Doch der Wandel müsse auch von oben kommen, findet Cath Bishop. Als Ruderin gewann sie 2004 in Athen olympisches Silber. Heute ist die Britin Autorin und Beraterin. "Wir haben Trainer lange Zeit einzig nach dem Maßstab belohnt oder entlassen, ob sie Medaillen gewonnen haben und nicht danach, wie gut sie die jungen Aktiven behandelt haben", sagt Bishop der DW. "Es sind also die Vorgaben, die ihr Verhalten verzerren."

Auch das IOC trägt einen Teil der Verantwortung, indem es bei Olympia neue Sportarten einführt, die bei jungen Menschen attraktiv sind. Sie sollen davon überzeugt werden, dass die Möglichkeit, bei den Olympischen Spielen zu starten, Zeit und Aufwand wert sind. Die damit einhergehenden Risiken für die körperliche und geistige Entwicklung junger Menschen werden gerne verschwiegen.

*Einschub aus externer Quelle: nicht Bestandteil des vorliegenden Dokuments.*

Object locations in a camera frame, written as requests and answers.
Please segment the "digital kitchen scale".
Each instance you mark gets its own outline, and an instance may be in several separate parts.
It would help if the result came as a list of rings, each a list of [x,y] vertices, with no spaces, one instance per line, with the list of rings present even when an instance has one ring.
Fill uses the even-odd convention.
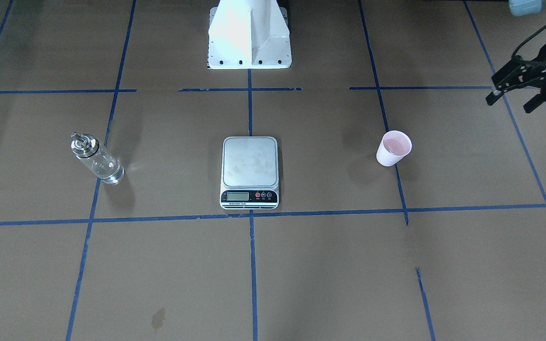
[[[271,136],[223,141],[219,205],[225,210],[272,210],[280,203],[279,147]]]

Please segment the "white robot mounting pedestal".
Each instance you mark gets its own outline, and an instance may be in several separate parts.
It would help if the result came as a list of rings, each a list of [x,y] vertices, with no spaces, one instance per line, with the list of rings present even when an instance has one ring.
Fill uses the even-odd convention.
[[[288,0],[221,0],[209,11],[208,36],[210,69],[292,65]]]

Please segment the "glass sauce dispenser bottle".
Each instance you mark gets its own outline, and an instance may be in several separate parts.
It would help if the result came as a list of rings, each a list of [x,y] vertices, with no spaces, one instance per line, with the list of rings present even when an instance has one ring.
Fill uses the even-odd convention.
[[[119,160],[97,138],[90,134],[70,134],[70,149],[98,179],[106,184],[117,184],[124,176]]]

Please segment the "pink paper cup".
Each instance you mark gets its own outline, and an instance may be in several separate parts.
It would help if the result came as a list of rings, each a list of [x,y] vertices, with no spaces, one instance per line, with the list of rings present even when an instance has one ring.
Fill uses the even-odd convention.
[[[412,151],[411,138],[400,130],[390,130],[382,136],[376,159],[382,166],[394,166]]]

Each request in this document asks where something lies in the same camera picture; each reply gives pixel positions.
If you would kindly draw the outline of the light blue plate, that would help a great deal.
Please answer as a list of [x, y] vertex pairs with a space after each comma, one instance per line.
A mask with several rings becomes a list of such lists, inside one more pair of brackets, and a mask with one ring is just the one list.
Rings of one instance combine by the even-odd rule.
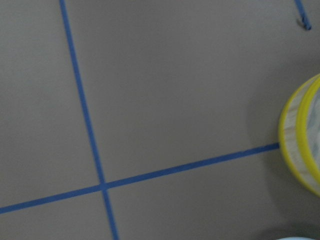
[[305, 236], [288, 236], [288, 237], [279, 238], [277, 240], [319, 240], [319, 239], [314, 237], [305, 237]]

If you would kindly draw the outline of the yellow bamboo steamer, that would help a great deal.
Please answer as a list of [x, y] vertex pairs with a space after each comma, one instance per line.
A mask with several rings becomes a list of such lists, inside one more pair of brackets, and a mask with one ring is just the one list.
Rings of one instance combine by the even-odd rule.
[[278, 124], [279, 148], [296, 179], [320, 195], [320, 76], [303, 83], [288, 99]]

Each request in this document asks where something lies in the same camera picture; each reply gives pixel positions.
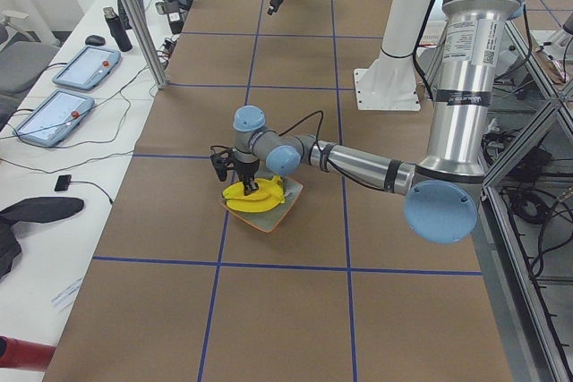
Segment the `small black device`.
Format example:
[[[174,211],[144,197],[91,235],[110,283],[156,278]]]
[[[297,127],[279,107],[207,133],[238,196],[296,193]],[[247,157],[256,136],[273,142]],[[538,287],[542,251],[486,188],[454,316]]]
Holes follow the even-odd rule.
[[[56,185],[54,191],[67,191],[69,186],[71,185],[72,176],[70,174],[61,174],[58,176],[56,180]]]

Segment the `aluminium frame rack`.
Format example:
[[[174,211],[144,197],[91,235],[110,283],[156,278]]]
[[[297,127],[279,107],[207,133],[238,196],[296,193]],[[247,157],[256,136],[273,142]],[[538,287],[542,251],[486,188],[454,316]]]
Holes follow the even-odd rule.
[[[505,30],[473,244],[513,381],[572,378],[572,67],[546,57],[565,13]]]

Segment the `black computer mouse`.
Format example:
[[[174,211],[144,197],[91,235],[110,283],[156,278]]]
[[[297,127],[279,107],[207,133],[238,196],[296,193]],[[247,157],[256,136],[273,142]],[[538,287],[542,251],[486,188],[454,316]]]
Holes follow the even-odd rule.
[[[85,38],[85,44],[88,46],[102,47],[106,44],[106,40],[99,35],[89,35]]]

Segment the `grey square plate orange rim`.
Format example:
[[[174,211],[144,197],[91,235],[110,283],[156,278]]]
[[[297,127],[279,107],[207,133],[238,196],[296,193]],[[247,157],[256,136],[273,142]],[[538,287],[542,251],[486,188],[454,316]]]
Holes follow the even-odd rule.
[[[281,178],[283,181],[285,202],[282,205],[272,209],[271,211],[264,213],[244,213],[231,210],[227,207],[226,200],[222,197],[222,194],[221,205],[233,216],[237,217],[249,226],[264,233],[270,233],[278,226],[278,224],[283,220],[287,213],[293,208],[294,204],[297,202],[304,189],[304,186],[298,181],[288,177]]]

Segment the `red cylinder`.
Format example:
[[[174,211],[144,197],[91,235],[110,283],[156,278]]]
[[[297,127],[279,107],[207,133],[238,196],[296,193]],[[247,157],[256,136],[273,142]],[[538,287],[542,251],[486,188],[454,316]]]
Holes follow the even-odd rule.
[[[46,371],[56,347],[11,337],[1,337],[1,367],[29,371]]]

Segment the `black cloth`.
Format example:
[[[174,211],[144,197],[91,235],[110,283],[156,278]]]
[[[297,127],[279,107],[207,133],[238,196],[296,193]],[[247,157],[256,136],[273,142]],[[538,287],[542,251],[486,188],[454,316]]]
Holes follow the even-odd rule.
[[[1,277],[11,272],[21,254],[13,226],[18,223],[47,224],[81,212],[83,199],[70,197],[35,197],[23,199],[1,211]]]

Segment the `paper sheet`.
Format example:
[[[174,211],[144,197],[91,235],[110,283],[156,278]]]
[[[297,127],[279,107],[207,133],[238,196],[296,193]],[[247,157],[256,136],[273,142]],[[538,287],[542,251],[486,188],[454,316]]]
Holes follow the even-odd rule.
[[[56,297],[51,300],[51,304],[58,312],[65,310],[73,305],[81,289],[83,278],[77,278],[67,287],[65,287]]]

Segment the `aluminium frame post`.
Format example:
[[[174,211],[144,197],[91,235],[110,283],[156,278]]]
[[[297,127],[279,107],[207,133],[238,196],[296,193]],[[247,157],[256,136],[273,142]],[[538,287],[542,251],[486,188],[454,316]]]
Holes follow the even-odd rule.
[[[158,89],[163,89],[167,85],[167,76],[164,68],[158,59],[157,49],[153,43],[144,14],[137,0],[121,0],[124,9],[127,11],[130,23],[133,26],[135,37],[139,42],[140,50],[146,60],[150,72]]]

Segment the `black water bottle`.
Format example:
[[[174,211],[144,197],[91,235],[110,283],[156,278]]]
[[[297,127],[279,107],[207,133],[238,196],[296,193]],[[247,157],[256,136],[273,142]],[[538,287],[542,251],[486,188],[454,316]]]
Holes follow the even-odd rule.
[[[131,40],[129,39],[126,30],[121,23],[120,17],[116,14],[115,10],[111,7],[103,8],[104,19],[109,28],[112,38],[115,40],[121,52],[128,52],[133,49]]]

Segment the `upper blue teach pendant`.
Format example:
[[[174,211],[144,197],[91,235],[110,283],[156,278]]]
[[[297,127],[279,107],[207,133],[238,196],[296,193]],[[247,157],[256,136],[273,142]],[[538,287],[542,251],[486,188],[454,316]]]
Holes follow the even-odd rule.
[[[86,45],[52,78],[52,82],[66,88],[88,91],[97,87],[120,60],[120,51]]]

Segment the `yellow banana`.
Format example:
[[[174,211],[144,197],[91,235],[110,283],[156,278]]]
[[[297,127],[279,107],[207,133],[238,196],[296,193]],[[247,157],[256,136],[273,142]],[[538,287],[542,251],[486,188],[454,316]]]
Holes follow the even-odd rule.
[[[255,191],[245,195],[243,190],[233,189],[225,190],[223,197],[226,201],[233,202],[235,205],[278,205],[285,202],[283,195],[276,195],[267,191]]]
[[[255,179],[256,188],[246,190],[241,182],[227,186],[222,191],[224,199],[244,199],[247,201],[260,201],[268,197],[276,197],[280,201],[284,199],[284,188],[282,178],[278,175],[270,179],[257,177]]]
[[[264,213],[283,204],[283,201],[275,199],[241,200],[229,199],[226,205],[229,209],[244,213]]]

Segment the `blue teach pendant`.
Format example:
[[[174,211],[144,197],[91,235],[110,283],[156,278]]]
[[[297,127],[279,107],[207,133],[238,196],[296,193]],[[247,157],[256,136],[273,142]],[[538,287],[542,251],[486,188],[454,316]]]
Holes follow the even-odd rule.
[[[52,78],[52,82],[66,88],[88,91],[97,87],[120,60],[120,51],[86,45]]]
[[[95,99],[58,89],[20,123],[13,135],[26,143],[53,148],[80,124],[95,106]]]

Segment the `lower blue teach pendant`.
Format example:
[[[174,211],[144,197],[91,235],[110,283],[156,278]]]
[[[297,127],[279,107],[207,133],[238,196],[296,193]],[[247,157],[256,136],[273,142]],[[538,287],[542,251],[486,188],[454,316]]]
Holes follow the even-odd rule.
[[[95,106],[95,99],[58,89],[20,123],[13,135],[26,143],[53,148],[80,124]]]

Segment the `grey office chair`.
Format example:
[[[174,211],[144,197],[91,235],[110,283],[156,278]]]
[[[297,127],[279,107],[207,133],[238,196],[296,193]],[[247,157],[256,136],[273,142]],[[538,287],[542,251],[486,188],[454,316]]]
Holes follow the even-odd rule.
[[[13,23],[13,19],[25,20],[28,17],[28,14],[18,11],[1,11],[1,42],[9,38],[8,27],[26,38],[1,51],[1,128],[8,123],[59,51],[57,46],[35,41],[26,30]]]

Die frühere Top-Athletin Bishop fordert ein Umdenken. "Wir gewinnen eine Medaille und schädigen eine Person. Und auf dem Weg dorthin schädigen wir womöglich weitere Leute. Welcher soziale Wert besteht darin? Es ist ziemlich negativ", meint Bishop. "Ich denke, man sollte anfangen, Medaillen zu hinterfragen. Im Grunde haben wir sie gekauft. Wir haben Millionen von Pfund bezahlt und dabei Menschen geschädigt. Macht uns das besser?"

Dieser Artikel wurde aus dem Englischen adaptiert.